Copy the data exactly, pictures aside.
=== DATA SEGMENT ===
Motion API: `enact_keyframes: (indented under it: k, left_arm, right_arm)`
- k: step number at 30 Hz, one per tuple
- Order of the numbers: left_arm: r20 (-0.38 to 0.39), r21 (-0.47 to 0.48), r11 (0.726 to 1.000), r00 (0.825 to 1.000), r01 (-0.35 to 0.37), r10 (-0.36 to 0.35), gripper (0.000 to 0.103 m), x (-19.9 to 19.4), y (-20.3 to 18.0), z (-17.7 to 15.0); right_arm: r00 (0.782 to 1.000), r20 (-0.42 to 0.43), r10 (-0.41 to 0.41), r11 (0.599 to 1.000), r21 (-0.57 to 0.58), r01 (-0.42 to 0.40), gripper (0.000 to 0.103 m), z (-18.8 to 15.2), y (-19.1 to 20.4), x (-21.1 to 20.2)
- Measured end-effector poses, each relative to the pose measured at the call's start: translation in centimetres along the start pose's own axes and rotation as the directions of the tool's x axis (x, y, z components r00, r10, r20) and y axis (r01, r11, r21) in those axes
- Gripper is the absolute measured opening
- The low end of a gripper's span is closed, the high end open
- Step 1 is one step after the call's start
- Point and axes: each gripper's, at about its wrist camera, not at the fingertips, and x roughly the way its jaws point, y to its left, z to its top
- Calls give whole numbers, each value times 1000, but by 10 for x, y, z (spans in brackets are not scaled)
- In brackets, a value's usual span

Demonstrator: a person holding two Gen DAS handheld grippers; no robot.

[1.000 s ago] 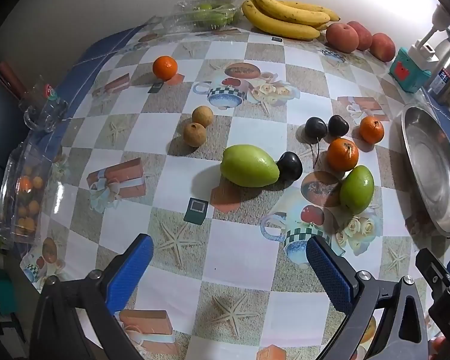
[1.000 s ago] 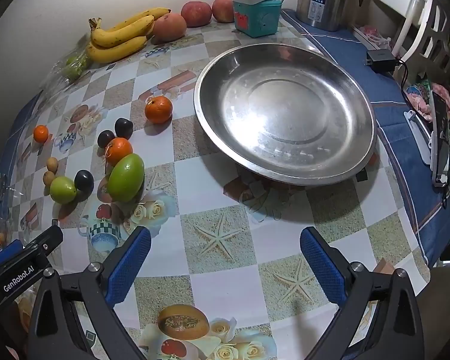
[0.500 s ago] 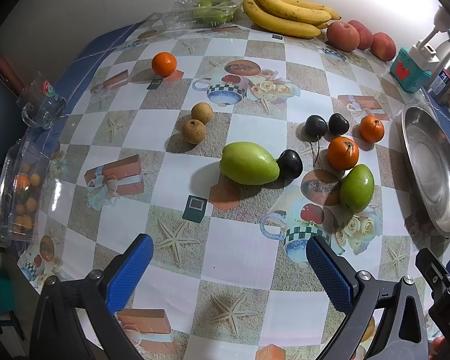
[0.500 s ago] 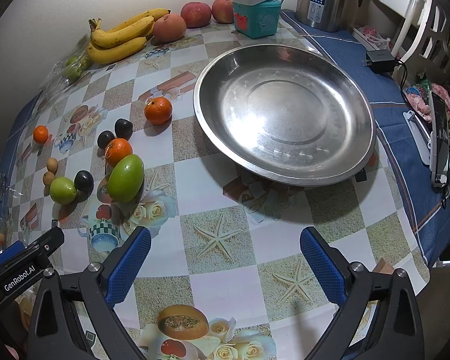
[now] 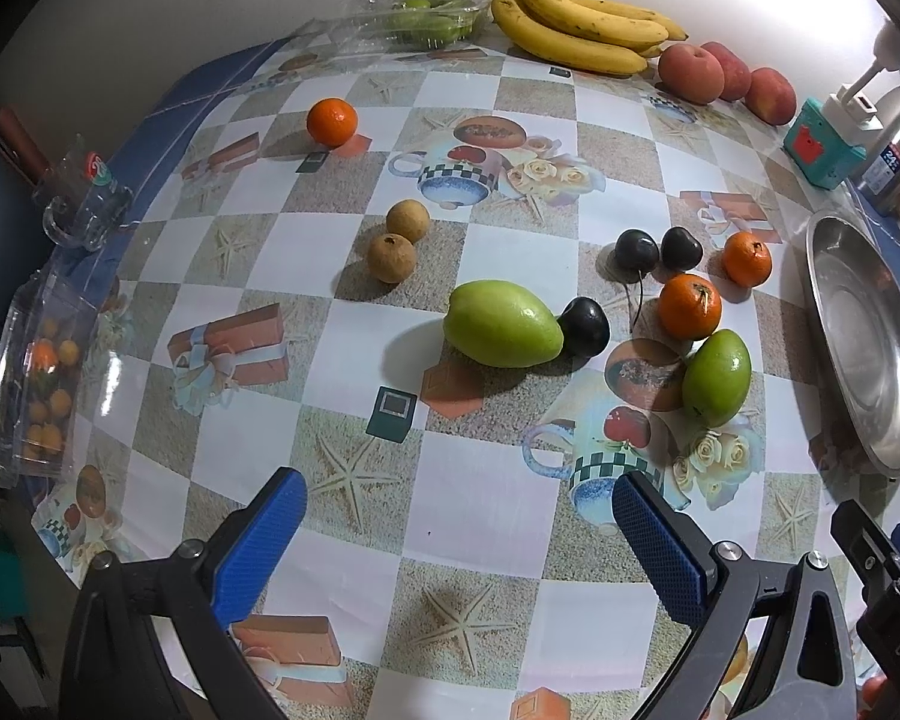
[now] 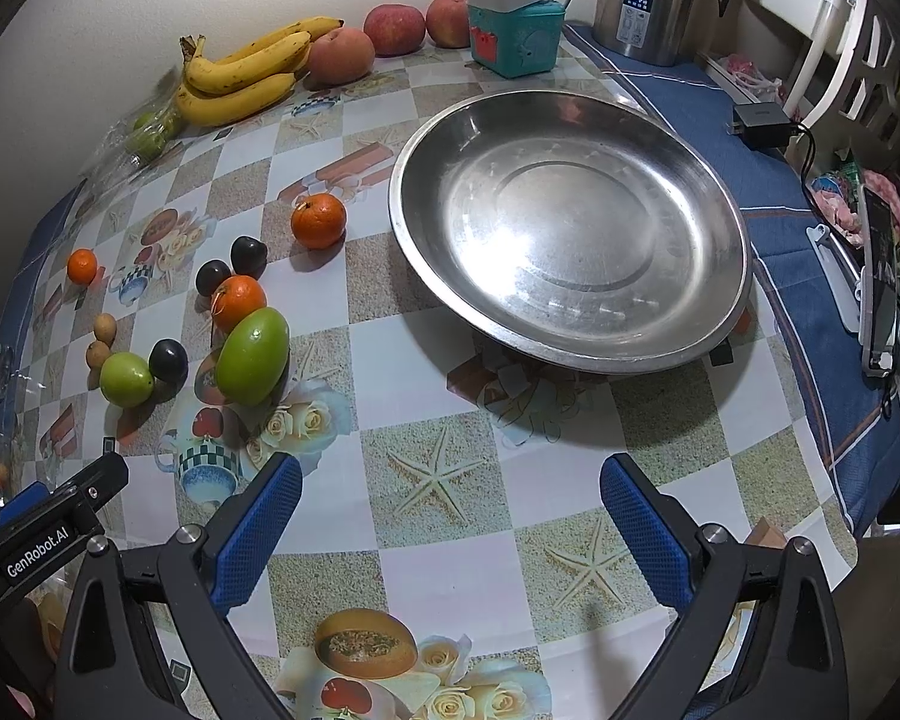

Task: Organize fruits
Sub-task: 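Move both tools forward toward the green fruits on the table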

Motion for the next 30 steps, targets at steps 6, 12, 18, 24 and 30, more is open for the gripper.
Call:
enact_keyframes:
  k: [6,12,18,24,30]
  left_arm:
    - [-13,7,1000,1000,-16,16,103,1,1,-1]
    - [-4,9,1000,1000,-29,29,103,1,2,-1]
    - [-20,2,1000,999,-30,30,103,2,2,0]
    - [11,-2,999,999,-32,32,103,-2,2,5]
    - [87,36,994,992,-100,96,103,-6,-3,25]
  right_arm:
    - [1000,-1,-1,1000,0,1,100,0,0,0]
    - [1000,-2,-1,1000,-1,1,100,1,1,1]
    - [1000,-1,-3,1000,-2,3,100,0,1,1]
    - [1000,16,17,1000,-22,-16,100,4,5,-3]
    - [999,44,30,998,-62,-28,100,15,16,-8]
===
- **ANSWER FOR THE TASK**:
Motion API: `enact_keyframes: (indented under it: k, left_arm, right_arm)`
- k: step number at 30 Hz, one per tuple
- Order of the numbers: left_arm: r20 (-0.38 to 0.39), r21 (-0.47 to 0.48), r11 (0.726 to 1.000), r00 (0.825 to 1.000), r01 (-0.35 to 0.37), r10 (-0.36 to 0.35), gripper (0.000 to 0.103 m), x (-19.9 to 19.4), y (-20.3 to 18.0), z (-17.7 to 15.0); right_arm: r00 (0.782 to 1.000), r20 (-0.42 to 0.43), r10 (-0.41 to 0.41), r11 (0.599 to 1.000), r21 (-0.57 to 0.58), r01 (-0.42 to 0.40), gripper (0.000 to 0.103 m), z (-18.8 to 15.2), y (-19.1 to 20.4), x (-21.1 to 20.2)
- Measured end-effector poses, each relative to the pose measured at the call's start: translation in centimetres along the start pose's own axes and rotation as the directions of the tool's x axis (x, y, z components r00, r10, r20) and y axis (r01, r11, r21) in those axes
- Gripper is the absolute measured opening
- The low end of a gripper's span is closed, the high end open
- Step 1 is one step after the call's start
- Point and axes: each gripper's, at about its wrist camera, not at the fingertips, and x roughly the way its jaws point, y to its left, z to its top
- Calls give whole numbers, each value times 1000, but by 10 for x, y, z (spans in brackets are not scaled)
- In brackets, a value's usual span

Demonstrator: a person holding two Gen DAS handheld grippers; no robot.

[1.000 s ago] 
[1.000 s ago] 
[0.500 s ago] 
[0.500 s ago] 
[now] 
[now] 

Task: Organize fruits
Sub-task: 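Move both tools forward toward the green fruits on the table
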
Motion for the next 30 steps, targets at steps 6, 12, 18, 24 and 30, more is open for the gripper.
Call:
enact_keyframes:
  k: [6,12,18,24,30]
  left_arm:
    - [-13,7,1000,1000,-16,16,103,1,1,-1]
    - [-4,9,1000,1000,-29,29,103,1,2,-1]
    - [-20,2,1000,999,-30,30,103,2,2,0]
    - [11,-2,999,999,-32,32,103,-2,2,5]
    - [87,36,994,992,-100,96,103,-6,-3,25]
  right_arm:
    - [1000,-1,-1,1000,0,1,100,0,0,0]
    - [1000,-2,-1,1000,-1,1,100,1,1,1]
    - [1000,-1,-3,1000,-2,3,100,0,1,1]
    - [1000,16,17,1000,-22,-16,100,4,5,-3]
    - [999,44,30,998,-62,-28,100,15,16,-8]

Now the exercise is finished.